Exercise:
Reproduce exactly only the lines from the line that holds "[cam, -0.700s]" to the line that holds "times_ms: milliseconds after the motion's", inclusive, in the listing below, and please leave out every picture.
** Data for this task follows **
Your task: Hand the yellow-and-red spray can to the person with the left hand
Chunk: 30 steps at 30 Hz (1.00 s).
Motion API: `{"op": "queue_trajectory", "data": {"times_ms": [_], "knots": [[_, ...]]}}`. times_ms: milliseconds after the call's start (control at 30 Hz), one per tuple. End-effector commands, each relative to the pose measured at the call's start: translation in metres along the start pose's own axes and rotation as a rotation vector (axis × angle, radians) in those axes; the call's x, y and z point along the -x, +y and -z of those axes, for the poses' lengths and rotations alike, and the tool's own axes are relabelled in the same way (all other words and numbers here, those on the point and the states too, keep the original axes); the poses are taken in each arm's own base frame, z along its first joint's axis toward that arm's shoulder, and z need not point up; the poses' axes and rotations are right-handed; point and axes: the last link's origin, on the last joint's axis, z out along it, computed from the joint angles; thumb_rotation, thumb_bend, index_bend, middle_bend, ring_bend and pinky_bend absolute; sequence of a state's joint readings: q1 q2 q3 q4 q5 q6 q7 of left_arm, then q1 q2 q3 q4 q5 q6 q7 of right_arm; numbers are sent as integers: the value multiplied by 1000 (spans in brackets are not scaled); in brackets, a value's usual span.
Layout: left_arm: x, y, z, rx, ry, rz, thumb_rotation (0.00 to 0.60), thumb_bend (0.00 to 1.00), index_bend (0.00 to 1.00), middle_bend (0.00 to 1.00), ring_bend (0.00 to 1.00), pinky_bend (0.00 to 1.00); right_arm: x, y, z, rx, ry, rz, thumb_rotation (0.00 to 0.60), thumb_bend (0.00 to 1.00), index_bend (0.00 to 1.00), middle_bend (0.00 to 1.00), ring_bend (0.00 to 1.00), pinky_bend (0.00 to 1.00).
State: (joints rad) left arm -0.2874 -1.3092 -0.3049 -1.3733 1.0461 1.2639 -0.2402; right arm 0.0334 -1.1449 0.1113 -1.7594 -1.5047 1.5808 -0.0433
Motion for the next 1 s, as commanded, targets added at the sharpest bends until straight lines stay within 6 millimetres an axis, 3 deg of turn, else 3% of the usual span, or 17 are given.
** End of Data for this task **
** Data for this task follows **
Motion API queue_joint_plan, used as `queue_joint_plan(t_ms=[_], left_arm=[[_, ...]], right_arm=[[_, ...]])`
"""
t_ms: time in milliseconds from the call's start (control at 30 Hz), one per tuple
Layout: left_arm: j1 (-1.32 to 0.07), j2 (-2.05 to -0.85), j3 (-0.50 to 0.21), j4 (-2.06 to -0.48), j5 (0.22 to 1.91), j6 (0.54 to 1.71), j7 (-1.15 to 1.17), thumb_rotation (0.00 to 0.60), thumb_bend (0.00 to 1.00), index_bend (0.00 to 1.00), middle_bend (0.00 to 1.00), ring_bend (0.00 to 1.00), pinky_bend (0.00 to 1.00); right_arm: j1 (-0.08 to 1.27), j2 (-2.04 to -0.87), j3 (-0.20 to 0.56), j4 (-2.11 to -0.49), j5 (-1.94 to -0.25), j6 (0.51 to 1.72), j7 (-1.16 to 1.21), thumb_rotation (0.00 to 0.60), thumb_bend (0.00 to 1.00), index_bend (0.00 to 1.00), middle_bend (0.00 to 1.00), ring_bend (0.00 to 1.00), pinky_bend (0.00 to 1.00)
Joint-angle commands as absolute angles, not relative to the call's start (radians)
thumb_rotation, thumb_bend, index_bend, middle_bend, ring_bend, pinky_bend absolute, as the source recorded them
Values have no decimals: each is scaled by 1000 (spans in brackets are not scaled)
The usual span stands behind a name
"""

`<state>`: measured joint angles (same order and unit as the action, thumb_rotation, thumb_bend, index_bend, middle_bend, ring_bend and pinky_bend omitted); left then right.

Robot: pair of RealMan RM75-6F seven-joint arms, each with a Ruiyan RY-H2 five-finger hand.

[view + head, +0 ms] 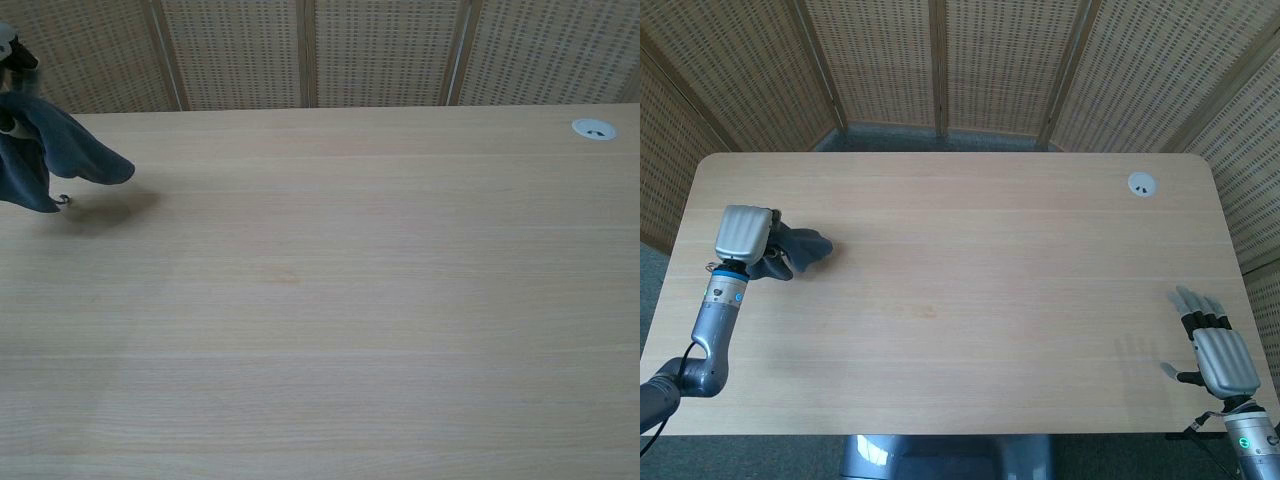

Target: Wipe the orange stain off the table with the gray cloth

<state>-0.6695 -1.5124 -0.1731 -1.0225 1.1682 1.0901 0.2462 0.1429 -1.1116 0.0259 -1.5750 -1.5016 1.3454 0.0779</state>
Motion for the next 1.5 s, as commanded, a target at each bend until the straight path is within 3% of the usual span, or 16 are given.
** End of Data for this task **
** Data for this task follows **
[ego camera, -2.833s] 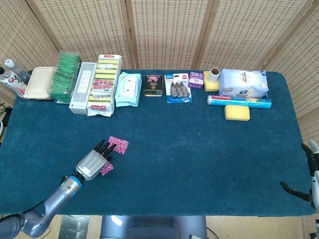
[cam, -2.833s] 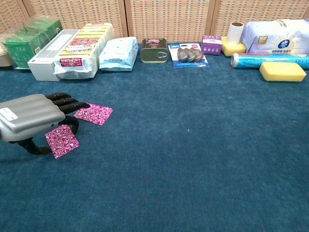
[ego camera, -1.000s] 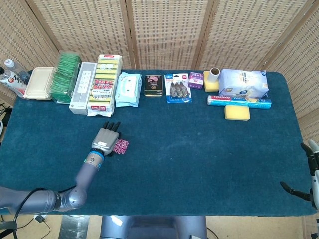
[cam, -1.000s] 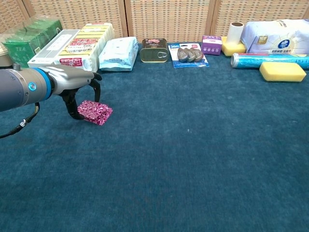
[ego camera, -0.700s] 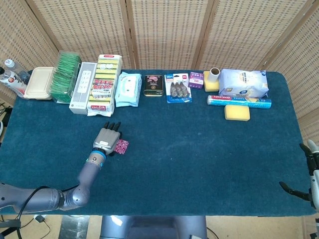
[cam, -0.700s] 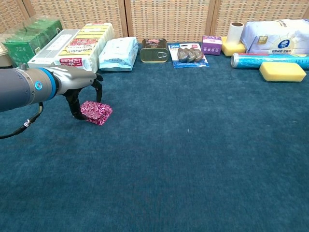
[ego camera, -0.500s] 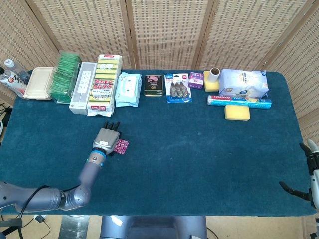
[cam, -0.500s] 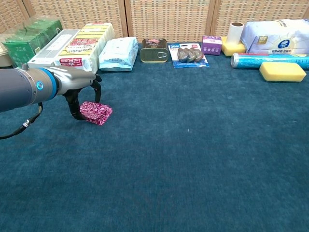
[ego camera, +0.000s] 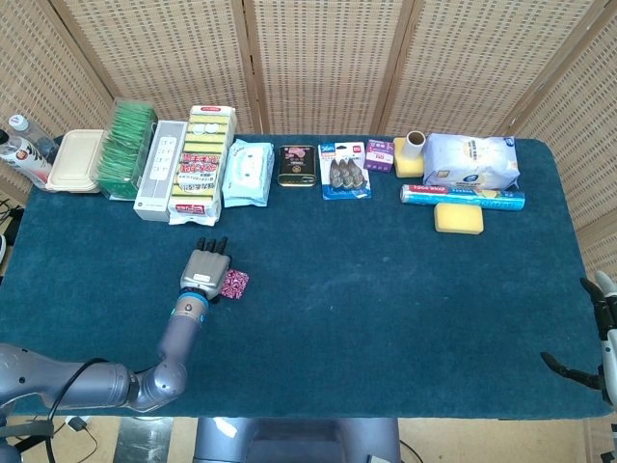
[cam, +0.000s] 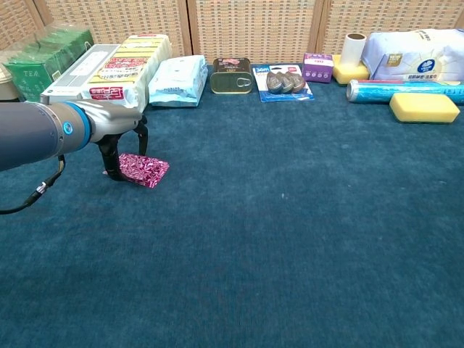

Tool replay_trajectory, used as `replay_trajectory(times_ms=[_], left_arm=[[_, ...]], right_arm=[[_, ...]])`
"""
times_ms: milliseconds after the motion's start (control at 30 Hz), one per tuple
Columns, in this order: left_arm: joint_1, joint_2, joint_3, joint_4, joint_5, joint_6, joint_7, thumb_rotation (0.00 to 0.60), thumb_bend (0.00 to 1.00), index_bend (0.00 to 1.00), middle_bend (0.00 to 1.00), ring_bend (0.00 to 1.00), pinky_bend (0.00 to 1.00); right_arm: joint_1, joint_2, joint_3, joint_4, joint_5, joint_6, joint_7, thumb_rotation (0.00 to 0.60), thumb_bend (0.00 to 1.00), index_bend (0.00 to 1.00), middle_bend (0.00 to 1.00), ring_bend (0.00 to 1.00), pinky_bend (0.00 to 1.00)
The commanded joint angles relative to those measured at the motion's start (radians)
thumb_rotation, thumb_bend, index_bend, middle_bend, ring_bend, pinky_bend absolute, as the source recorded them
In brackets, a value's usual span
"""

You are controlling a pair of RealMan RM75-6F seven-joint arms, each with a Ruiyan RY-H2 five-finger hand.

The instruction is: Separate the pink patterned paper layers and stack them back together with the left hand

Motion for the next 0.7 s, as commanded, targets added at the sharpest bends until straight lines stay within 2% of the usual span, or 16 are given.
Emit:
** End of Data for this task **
Solution for this task:
[cam, -0.700s] 
[ego camera, -0.500s] 
[cam, -0.500s] 
[ego camera, +0.000s] 
[cam, +0.000s] 

Tool replay_trajectory, used as `replay_trajectory(times_ms=[_], left_arm=[[_, ...]], right_arm=[[_, ...]])`
"""
times_ms: milliseconds after the motion's start (control at 30 Hz), one per tuple

The requested output has been fully supplied.